↓↓↓

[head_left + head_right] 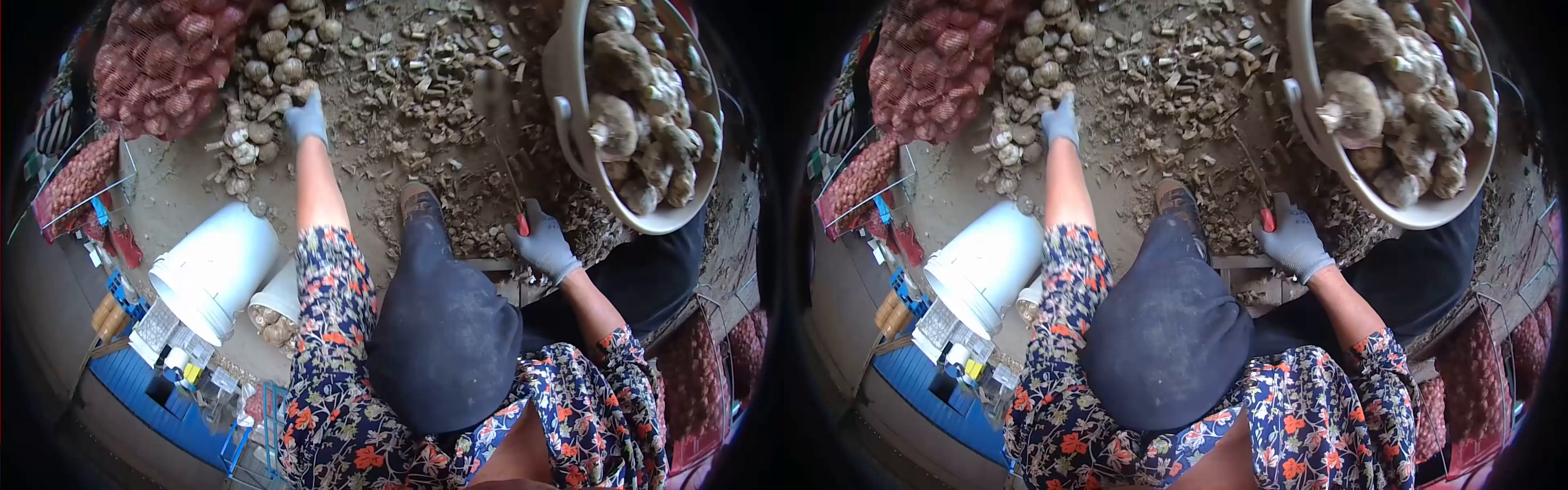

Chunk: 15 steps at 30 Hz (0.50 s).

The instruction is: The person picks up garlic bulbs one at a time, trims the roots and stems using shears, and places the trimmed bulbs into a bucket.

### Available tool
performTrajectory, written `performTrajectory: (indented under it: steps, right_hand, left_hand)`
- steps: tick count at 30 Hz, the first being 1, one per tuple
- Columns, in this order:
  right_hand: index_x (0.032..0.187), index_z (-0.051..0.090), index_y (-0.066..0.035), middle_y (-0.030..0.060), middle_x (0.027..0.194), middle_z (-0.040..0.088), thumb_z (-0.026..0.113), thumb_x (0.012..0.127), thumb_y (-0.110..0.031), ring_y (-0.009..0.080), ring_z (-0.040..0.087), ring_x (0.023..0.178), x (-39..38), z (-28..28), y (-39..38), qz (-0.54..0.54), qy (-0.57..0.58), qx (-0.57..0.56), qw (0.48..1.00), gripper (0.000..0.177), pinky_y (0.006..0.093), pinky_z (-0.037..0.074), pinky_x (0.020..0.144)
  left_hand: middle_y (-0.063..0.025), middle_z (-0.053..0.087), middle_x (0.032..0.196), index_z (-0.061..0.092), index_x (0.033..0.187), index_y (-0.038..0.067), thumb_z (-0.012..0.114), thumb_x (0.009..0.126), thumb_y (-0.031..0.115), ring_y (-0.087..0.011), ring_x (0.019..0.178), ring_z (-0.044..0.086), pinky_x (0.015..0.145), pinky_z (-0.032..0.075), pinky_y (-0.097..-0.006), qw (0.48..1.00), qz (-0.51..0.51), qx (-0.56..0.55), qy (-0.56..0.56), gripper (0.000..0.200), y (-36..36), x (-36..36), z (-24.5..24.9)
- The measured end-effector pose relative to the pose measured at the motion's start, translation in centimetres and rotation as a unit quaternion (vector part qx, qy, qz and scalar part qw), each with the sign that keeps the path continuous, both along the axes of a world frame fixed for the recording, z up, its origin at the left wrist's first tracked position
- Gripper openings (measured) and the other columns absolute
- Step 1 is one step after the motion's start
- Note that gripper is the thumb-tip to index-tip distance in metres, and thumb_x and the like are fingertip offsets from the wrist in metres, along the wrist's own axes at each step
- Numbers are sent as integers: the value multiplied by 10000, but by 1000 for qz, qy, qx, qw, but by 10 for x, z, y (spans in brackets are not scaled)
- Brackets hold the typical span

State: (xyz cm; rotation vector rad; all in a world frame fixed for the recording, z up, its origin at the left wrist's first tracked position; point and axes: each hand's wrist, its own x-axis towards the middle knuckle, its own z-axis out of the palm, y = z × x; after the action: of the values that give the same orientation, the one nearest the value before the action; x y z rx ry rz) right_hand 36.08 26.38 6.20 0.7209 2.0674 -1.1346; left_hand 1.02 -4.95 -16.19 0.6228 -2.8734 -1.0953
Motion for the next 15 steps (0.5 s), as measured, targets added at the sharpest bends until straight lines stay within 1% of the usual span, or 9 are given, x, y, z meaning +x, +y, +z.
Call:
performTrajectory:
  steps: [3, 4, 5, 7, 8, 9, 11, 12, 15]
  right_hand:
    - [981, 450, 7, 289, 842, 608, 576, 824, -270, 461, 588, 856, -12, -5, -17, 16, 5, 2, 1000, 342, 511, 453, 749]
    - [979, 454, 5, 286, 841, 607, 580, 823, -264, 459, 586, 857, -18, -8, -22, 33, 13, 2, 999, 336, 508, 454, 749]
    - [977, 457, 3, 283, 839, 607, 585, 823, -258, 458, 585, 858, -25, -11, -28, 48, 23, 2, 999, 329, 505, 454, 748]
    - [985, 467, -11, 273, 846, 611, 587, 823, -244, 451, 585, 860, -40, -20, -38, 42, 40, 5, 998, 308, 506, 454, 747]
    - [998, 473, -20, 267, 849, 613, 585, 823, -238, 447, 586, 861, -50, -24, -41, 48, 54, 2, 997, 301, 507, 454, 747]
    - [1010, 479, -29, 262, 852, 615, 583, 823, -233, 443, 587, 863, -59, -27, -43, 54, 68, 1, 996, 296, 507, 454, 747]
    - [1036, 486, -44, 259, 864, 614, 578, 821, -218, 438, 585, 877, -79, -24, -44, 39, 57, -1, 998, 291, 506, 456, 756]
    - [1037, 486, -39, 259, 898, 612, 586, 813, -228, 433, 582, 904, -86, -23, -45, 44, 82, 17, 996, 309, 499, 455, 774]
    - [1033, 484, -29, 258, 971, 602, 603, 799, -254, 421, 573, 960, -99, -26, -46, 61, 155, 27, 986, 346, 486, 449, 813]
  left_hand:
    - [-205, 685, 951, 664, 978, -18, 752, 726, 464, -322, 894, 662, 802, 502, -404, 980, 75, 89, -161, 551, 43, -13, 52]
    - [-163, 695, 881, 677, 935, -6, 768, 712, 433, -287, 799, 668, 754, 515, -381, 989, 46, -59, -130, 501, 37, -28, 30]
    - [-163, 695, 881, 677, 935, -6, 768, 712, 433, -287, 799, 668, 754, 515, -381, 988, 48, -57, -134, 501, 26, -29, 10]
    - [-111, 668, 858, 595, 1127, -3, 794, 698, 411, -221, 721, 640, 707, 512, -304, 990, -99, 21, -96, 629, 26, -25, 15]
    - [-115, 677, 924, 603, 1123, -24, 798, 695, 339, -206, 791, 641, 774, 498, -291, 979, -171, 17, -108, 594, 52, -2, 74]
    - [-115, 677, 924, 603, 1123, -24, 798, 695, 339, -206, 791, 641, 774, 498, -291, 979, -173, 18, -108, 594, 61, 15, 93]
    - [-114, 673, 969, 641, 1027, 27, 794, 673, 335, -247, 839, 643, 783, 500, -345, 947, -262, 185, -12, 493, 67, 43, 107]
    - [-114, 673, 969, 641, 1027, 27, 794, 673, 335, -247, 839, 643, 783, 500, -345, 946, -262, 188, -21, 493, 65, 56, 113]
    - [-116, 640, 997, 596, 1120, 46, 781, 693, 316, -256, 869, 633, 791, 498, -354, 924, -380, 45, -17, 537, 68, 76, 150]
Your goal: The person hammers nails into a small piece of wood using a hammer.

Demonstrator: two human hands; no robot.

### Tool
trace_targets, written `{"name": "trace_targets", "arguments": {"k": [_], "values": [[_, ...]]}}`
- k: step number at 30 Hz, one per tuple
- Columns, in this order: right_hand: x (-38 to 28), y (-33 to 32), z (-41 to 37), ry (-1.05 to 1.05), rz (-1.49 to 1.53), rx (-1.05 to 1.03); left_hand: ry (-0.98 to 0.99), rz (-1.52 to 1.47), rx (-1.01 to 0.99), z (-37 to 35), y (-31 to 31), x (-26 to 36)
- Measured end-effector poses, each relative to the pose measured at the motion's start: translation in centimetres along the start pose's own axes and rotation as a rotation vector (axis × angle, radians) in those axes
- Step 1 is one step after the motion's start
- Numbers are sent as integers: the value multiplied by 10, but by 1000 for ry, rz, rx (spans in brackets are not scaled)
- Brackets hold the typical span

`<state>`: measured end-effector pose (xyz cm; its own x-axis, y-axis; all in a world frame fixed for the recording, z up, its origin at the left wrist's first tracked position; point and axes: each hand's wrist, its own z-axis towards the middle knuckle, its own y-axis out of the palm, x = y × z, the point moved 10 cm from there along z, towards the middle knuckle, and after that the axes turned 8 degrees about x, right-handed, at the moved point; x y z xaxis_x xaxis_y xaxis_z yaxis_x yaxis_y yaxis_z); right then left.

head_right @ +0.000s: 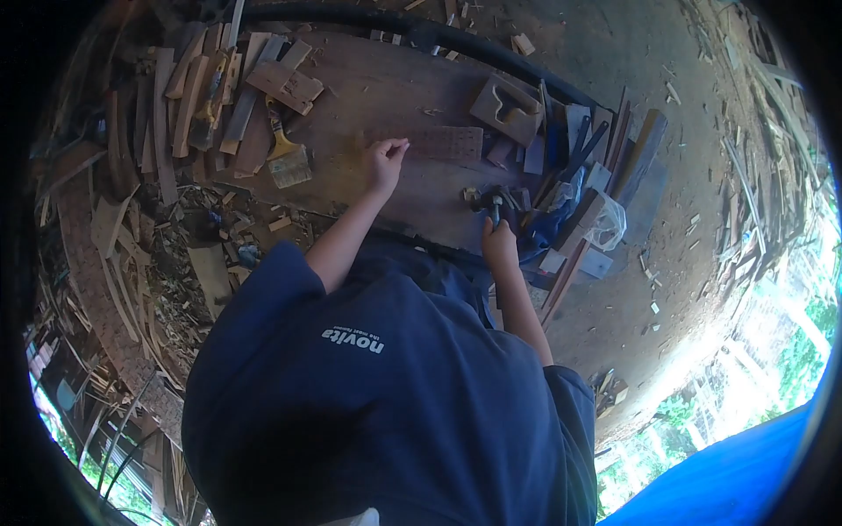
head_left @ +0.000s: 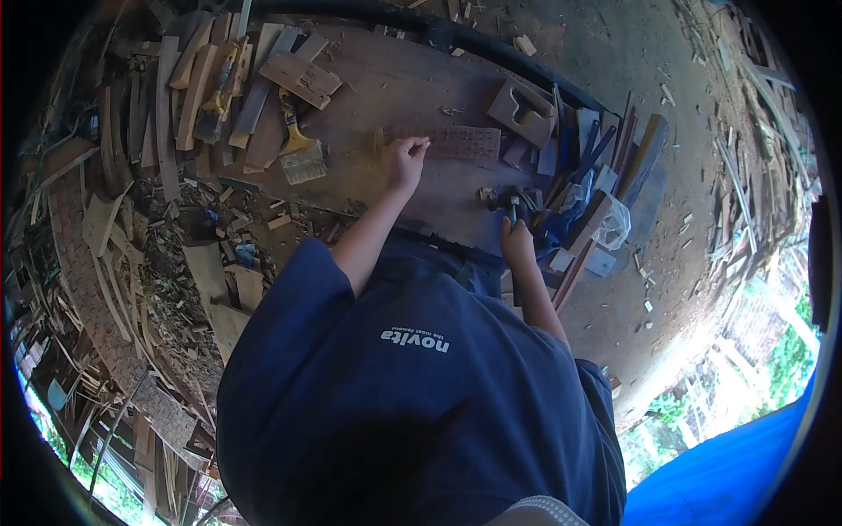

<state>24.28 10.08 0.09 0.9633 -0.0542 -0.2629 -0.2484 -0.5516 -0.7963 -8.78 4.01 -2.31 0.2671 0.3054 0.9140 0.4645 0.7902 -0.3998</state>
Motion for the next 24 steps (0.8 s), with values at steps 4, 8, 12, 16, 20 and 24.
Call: {"name": "trace_targets", "arguments": {"k": [4, 8, 12, 16, 20, 24], "values": [[0, 0, -1, 4, 0, 13, 174, 156, -68, -1, 0, 20], [-3, -2, -4, 1, 6, 41, 424, 207, -53, -4, 3, 45], [-20, -3, -16, -109, 71, 110, 431, 70, -60, -3, 5, 35], [-72, -12, -39, -203, 266, 208, 322, -12, -142, -2, 13, 16], [-127, -20, -39, -244, 455, 229, 282, -40, -137, -1, 10, 15], [-157, -17, -27, -312, 497, 250, 350, -47, -133, -1, 6, 20]]}}
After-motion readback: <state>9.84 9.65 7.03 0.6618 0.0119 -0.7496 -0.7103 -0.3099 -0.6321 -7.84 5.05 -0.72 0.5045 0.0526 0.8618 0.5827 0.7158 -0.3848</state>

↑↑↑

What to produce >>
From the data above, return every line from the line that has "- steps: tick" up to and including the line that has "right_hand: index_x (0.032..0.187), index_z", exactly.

Finished task >>
- steps: tick count at 30 Hz, the first being 1, one per tuple
- Columns, in this order:
  right_hand: index_x (0.032..0.187), index_z (-0.051..0.090), index_y (-0.066..0.035), middle_y (-0.030..0.060), middle_x (0.027..0.194), middle_z (-0.040..0.088), thumb_z (-0.026..0.113), thumb_x (0.012..0.127), thumb_y (-0.110..0.031), ring_y (-0.009..0.080), ring_z (-0.040..0.087), ring_x (0.023..0.178), x (-39..38), z (-28..28), y (-39..38), qz (-0.54..0.54), qy (-0.57..0.58), qx (-0.57..0.56), qw (0.48..1.00), gripper (0.000..0.177), pinky_y (0.006..0.093), pinky_z (-0.037..0.074), pinky_x (0.020..0.144)

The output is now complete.